= PROBLEM TO WORK ON =
Find each line below where the word "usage" occurs, and copy it.

DATASET RECORDS START

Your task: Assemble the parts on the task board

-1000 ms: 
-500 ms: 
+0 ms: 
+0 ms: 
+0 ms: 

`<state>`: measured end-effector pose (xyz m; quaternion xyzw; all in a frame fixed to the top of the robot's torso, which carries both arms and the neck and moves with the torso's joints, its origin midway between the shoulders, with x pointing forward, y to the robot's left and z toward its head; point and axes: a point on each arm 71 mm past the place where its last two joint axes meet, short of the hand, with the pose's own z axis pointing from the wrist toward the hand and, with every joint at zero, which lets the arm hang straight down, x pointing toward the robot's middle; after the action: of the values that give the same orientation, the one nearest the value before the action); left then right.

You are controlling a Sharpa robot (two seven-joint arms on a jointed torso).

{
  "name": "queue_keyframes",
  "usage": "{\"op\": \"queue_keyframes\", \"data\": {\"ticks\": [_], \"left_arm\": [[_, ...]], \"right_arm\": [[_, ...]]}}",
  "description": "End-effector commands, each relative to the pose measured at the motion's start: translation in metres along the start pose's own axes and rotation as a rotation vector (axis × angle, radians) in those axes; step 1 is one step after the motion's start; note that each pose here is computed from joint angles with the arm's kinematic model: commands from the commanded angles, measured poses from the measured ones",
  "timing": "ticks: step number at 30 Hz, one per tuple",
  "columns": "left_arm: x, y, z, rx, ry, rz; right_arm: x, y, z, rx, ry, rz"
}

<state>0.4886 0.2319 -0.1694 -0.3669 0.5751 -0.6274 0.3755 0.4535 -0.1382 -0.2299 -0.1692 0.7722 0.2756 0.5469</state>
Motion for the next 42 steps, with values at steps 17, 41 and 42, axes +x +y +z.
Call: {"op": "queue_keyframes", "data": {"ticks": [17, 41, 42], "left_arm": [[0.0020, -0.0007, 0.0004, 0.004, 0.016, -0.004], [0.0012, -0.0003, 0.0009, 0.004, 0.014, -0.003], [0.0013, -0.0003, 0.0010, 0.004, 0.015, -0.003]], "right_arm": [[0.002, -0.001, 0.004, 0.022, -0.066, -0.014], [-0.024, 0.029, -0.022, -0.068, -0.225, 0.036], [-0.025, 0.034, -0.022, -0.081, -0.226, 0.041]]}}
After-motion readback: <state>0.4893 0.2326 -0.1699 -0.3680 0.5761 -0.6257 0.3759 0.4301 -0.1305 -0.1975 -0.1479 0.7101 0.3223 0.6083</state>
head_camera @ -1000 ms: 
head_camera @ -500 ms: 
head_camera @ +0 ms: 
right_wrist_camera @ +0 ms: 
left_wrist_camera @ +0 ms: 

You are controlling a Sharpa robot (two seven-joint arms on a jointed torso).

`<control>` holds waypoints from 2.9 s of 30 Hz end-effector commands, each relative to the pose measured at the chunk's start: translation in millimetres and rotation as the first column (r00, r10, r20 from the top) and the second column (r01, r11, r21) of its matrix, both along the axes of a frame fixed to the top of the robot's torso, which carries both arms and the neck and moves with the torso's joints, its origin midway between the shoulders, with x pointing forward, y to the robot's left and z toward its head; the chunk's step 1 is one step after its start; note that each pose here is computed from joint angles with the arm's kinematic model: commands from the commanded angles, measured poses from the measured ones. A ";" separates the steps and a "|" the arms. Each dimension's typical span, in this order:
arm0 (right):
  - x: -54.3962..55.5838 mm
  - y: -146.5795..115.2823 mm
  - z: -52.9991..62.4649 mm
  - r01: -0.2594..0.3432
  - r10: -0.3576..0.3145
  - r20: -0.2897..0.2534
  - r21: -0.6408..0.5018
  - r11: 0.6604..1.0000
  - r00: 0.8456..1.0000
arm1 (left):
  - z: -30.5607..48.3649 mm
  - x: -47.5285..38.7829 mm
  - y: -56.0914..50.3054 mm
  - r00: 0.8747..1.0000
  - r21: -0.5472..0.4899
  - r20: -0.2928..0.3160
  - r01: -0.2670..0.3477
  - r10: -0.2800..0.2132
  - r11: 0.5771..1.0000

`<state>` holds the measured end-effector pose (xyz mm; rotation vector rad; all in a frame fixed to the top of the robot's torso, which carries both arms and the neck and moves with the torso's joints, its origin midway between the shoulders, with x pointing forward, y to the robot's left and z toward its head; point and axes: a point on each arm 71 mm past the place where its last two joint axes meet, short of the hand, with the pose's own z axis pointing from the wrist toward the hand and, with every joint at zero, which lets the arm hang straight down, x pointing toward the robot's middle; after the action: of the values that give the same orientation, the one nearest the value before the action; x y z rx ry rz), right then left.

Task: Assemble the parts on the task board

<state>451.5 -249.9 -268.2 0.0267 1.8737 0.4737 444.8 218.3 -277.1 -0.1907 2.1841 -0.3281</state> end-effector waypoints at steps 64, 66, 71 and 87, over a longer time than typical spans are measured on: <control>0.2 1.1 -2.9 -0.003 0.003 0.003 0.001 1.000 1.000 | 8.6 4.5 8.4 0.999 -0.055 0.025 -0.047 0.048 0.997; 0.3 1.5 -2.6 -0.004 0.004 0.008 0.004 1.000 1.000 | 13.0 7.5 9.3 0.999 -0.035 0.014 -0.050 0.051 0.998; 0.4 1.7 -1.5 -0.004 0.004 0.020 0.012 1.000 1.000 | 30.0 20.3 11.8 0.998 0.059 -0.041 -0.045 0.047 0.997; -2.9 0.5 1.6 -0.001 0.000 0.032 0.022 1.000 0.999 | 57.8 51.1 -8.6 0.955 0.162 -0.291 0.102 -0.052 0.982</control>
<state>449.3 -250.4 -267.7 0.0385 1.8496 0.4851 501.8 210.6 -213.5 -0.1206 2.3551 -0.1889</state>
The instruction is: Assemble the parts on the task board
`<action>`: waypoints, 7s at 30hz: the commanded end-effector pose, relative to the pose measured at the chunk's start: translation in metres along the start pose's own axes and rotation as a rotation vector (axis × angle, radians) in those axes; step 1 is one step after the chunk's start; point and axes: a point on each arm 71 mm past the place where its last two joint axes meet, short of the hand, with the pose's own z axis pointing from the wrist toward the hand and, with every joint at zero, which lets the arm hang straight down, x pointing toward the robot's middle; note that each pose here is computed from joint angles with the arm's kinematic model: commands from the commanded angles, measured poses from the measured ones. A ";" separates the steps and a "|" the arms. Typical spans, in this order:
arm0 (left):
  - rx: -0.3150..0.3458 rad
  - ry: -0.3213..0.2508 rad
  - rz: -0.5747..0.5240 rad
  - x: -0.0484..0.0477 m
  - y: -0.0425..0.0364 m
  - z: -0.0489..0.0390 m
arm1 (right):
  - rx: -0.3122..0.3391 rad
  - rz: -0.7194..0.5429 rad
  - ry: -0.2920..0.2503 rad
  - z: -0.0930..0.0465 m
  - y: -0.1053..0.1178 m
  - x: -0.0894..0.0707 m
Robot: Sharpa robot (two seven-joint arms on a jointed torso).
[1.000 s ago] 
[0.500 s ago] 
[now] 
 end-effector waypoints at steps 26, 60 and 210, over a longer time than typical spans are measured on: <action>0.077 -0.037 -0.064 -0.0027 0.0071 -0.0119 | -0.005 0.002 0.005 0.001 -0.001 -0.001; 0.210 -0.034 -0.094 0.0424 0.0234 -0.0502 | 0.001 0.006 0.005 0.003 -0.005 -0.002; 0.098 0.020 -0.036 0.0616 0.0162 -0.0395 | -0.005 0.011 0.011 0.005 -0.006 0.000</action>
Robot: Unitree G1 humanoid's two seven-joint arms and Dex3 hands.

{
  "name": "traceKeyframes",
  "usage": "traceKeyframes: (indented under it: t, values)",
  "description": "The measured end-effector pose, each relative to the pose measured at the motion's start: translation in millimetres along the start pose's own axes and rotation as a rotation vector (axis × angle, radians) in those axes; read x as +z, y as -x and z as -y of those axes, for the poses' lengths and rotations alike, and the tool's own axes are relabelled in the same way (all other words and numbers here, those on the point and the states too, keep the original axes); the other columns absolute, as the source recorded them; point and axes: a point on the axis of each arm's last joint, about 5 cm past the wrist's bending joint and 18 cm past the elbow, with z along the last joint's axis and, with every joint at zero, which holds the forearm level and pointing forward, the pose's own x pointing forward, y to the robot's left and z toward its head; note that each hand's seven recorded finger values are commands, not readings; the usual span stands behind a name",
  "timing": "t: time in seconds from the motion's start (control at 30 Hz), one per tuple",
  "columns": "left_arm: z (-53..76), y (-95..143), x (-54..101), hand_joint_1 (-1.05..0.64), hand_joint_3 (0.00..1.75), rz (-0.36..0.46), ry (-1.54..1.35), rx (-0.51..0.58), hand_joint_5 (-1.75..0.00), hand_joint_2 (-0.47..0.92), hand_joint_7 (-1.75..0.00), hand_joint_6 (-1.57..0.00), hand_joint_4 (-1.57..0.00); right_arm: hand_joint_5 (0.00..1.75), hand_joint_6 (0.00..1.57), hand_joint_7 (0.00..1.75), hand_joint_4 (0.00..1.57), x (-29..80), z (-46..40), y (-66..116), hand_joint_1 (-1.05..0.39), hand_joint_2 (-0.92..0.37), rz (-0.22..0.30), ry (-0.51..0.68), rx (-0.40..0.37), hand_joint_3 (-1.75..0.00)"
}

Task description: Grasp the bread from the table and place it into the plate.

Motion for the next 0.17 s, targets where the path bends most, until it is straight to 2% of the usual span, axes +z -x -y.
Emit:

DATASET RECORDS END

= WRITTEN RESPONSE =
  "usage": "{\"op\": \"queue_keyframes\", \"data\": {\"ticks\": [_], \"left_arm\": [[_, ...]], \"right_arm\": [[_, ...]]}}",
  "usage": "traceKeyframes: (indented under it: t, values)",

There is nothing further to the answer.